I'm stumped, I keep looking for a spark on a Diesel? I have it turning over but not popping. I would look for spark on a Gas engine, but what do I do with a Diesel?
I bypassed the clutch engagement so that souldn't be the issue. Should I do a compression check? On a Diesel?
What am I not accustomed to on a Diesel?
Fuel and compression should do it!
Thanks,
Mike


----------



## Hoodoo Valley (Nov 14, 2006)

Okay, so are you getting fuel to the injectors? Apart from no compression, a plugged fuel line / filter, fuel pump not working or the fuel solenoid not engaging, you should be running.

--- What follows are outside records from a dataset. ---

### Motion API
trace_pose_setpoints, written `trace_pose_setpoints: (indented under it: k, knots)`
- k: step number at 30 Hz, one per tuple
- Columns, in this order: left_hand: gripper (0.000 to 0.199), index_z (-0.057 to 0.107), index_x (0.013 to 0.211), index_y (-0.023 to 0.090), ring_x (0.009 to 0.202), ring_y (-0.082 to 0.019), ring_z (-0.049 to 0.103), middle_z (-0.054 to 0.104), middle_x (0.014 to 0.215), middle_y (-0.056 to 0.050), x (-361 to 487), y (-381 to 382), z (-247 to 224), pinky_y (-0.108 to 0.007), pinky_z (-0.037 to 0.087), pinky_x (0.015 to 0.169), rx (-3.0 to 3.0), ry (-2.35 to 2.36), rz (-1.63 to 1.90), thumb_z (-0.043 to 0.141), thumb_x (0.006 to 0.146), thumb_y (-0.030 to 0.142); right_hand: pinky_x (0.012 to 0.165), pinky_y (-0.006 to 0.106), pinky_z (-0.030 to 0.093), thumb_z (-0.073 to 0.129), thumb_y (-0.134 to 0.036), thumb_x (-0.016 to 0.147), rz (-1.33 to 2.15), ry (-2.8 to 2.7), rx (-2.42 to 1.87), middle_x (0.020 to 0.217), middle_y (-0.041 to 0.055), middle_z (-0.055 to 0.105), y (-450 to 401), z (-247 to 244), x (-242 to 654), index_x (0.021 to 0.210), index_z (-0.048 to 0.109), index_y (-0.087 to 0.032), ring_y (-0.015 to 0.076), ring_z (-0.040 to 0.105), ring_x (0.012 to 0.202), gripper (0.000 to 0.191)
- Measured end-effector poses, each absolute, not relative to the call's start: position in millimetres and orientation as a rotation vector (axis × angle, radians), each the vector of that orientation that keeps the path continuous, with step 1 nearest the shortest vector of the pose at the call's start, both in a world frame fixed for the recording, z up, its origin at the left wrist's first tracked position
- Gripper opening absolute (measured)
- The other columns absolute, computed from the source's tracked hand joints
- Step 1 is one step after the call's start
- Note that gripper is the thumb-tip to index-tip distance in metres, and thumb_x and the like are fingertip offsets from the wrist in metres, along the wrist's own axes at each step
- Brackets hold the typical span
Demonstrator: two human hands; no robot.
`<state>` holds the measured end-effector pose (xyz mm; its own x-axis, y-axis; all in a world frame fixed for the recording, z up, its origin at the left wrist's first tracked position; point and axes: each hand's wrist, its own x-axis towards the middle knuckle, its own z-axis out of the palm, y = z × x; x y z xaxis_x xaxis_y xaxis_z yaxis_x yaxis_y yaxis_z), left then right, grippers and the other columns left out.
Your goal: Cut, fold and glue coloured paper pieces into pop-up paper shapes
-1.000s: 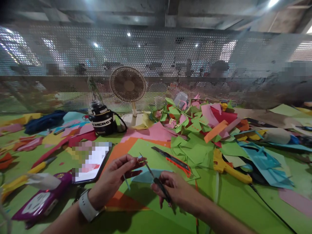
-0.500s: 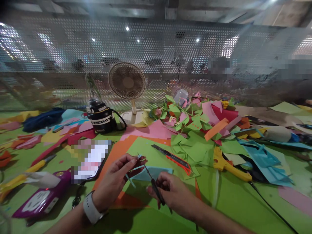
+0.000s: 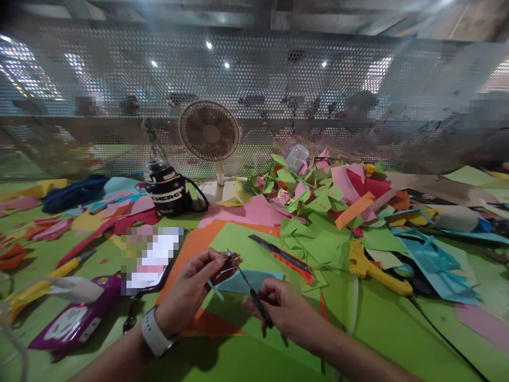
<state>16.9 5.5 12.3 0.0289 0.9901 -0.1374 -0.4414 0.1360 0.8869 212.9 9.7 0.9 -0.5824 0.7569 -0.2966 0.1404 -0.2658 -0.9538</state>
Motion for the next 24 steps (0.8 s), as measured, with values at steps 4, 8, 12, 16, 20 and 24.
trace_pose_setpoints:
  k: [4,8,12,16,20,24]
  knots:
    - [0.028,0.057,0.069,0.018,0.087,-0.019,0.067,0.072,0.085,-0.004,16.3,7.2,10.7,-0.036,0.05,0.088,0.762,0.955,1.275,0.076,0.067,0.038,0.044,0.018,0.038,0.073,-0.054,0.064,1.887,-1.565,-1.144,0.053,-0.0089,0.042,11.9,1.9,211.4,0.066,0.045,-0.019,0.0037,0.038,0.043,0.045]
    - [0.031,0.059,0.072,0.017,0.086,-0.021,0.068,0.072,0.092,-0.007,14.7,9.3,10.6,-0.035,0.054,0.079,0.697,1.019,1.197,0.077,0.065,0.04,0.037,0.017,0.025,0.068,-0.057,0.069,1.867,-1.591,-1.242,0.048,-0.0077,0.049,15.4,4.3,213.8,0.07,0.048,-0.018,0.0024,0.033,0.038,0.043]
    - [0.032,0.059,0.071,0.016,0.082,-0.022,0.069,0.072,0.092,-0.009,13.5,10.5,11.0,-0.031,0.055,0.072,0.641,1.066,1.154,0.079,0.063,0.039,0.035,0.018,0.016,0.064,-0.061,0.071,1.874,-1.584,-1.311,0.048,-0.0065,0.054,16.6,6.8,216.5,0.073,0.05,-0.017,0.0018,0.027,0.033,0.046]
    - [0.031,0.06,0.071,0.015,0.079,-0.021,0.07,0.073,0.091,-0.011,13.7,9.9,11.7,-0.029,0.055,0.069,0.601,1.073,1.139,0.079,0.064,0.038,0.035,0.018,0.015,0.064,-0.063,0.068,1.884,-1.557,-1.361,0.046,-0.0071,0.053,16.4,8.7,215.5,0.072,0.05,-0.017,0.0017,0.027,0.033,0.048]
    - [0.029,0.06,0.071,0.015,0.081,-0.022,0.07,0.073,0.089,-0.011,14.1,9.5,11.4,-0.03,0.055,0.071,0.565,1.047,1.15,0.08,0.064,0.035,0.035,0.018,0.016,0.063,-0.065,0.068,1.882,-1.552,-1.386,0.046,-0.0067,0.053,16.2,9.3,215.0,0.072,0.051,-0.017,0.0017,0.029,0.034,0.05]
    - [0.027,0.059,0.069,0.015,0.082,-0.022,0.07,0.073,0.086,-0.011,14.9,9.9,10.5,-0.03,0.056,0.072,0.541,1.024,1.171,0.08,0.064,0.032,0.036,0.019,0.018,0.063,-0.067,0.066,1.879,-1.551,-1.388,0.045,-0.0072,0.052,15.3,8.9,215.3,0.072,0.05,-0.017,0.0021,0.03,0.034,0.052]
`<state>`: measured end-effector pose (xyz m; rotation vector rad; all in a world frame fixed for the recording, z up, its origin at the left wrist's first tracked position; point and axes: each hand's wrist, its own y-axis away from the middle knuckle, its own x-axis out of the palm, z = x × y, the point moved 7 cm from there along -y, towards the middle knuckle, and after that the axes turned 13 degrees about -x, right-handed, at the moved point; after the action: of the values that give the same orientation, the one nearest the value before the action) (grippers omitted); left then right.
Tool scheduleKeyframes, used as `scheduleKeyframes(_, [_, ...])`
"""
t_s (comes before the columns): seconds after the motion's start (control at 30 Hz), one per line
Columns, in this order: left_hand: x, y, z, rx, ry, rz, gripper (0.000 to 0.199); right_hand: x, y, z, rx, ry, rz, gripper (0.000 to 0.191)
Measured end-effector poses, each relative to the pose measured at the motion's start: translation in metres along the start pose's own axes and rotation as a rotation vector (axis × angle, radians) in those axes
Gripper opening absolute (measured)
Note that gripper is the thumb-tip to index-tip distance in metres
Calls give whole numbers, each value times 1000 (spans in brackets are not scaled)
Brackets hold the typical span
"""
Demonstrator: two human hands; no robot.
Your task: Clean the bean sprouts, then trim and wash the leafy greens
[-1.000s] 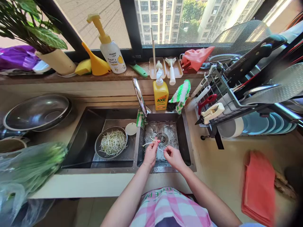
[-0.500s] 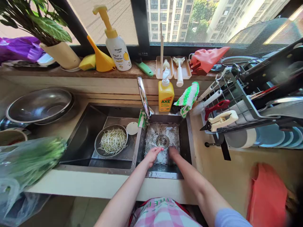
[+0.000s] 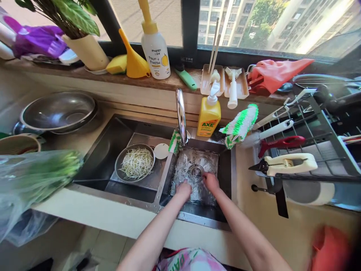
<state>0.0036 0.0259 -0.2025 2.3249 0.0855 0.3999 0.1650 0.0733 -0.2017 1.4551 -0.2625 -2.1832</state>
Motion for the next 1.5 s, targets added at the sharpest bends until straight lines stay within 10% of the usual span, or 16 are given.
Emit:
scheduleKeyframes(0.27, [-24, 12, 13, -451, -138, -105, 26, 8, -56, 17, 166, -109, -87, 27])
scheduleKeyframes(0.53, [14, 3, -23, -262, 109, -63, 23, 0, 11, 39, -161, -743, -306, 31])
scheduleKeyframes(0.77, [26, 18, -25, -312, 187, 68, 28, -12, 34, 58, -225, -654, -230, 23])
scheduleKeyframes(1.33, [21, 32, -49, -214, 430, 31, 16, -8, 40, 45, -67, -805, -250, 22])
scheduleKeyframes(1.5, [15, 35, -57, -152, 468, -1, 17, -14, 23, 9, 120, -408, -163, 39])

Of course you don't have spark plugs, but you can crack the fuel line at the injectors to see if fuel is getting to that point. There's other things but this is a start.


----------



## pogobill (Jan 31, 2012)

And heat! You need heat like glow plugs at some point. Maybe your glow plug sending unit is not working. Some systems are automatic, some have a glow plug button. Maybe your system is not working.


----------



## Mikeburg (Oct 15, 2012)

*Thanks to both of you*

I didn't think there was a fuel pump and I have fuel at the pump. I'll check at the injectors.


----------



## bbirder (Feb 26, 2006)

You don't need glow plugs at this time of the year. That is used to preheat the combustion chamber in cold weather.
What make, mod etc of diesel?
You stated you have it turning over. are you engaging a compression relief ? If so you have to release it to start.
Was it running before, or is it new to you? Most starting problems with diesels are usually fuel related. Make sure you are getting fuel to injectors.
Give us more info and we'll help you get it started


----------



## pogobill (Jan 31, 2012)

Hmm, my bad! I thought all diesels need to glow plugs to start at some point. Most diesels I've ever owned or ran needed glow plugs to get them going at least for the first fire up of the day, then after that it's never been an issue.
I'd think maybe the fuel solenoid isn't opening due to lack of voltage, but if the tractor is turning over that should eliminate that scenario.
Let us know how you made out with the fuel at the injector pump. If you have fuel reaching the pump, you may need to bleed the pump / injector lines. Read your manual on the procedure.


----------



## Mikeburg (Oct 15, 2012)

*Glow Plugs?*

I never thought about the glow plugs as I've been sweating my tail off. Just got the old girl jacked up far enough to get the outside wheel back on so I can move it this weekend. 
It's a 1969 Ford 9000 Diesel that was vandalized at a landscaping Co. that a buddy of mine worked at. At least they didn't pull out the wiring. Since the P.O. had got it, he didn't get it going so it's been 5 years since it's run at least. I have bought parts from the Dealer that sold it to the P.O. They don't remember it so well so I'm asking here.


----------



## Mikeburg (Oct 15, 2012)

*I'm back on the forum!*

It's taken me a bit to get back here...but here I am. I have fuel coming out of the pump and tires waiting to be mounted. And 6 months since I started...


----------



## RC Wells (Dec 26, 2008)

The Ford 9000 is a direct injection engine without glow plugs. For cold weather they used a block heater or ether, or both. In weather above 45 degrees F, they should fire right up with no problem if there is compression and adequate fuel pressure at the injectors.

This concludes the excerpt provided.